Your goal: Report every line below that holds the word "bowl".

Extracted records:

Content starts

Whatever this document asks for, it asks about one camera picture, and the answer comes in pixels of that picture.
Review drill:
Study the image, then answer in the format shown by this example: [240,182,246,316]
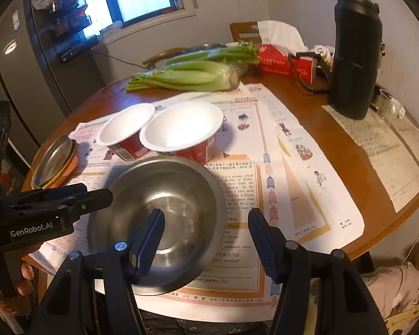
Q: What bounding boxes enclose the orange plastic plate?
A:
[48,156,78,188]

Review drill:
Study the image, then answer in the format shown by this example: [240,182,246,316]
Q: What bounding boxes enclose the steel pan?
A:
[31,135,78,189]

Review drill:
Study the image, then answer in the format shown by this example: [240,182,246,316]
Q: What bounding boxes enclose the large steel bowl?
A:
[87,156,227,296]

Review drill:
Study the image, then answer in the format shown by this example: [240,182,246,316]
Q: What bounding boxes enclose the red paper bowl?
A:
[140,101,224,165]
[96,103,155,161]

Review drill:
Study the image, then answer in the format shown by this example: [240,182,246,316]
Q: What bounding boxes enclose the yellow shell-shaped plate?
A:
[41,139,78,189]

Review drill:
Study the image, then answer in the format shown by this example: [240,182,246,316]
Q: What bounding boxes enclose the left hand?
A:
[0,260,35,316]

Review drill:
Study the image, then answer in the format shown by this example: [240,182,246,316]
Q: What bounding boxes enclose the newspaper sheets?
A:
[33,84,364,322]

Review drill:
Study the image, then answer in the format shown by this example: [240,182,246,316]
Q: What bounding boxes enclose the grey refrigerator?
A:
[0,0,104,161]

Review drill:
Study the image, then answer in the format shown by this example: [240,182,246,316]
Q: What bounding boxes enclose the curved wooden chair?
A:
[142,47,186,70]

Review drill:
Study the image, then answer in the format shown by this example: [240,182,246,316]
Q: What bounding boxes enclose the paper sheets under glass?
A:
[323,105,419,212]

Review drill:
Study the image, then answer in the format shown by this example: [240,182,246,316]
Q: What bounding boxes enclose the celery bunch front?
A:
[125,61,241,92]

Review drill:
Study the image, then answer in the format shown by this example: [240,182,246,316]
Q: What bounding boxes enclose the celery bunch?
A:
[125,61,241,92]
[166,42,260,65]

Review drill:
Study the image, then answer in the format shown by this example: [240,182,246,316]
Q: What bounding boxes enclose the red tissue box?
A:
[256,20,318,86]

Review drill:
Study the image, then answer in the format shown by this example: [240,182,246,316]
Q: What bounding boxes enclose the black fridge side rack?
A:
[30,0,99,64]

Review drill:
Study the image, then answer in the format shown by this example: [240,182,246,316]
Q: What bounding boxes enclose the small steel bowl background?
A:
[183,43,226,53]

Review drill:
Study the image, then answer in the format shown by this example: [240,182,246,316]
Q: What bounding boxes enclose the celery bunch back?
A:
[166,42,260,65]

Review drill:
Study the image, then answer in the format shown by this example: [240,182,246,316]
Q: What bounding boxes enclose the black thermos bottle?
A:
[328,0,382,120]

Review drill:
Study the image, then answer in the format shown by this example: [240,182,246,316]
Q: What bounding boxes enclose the wooden chair backrest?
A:
[230,21,262,44]

Content ends

Output:
Q: What bounding boxes enclose the large steel bowl?
Q: What bounding boxes enclose the red paper bowl?
Q: What bounding boxes enclose the small steel bowl background?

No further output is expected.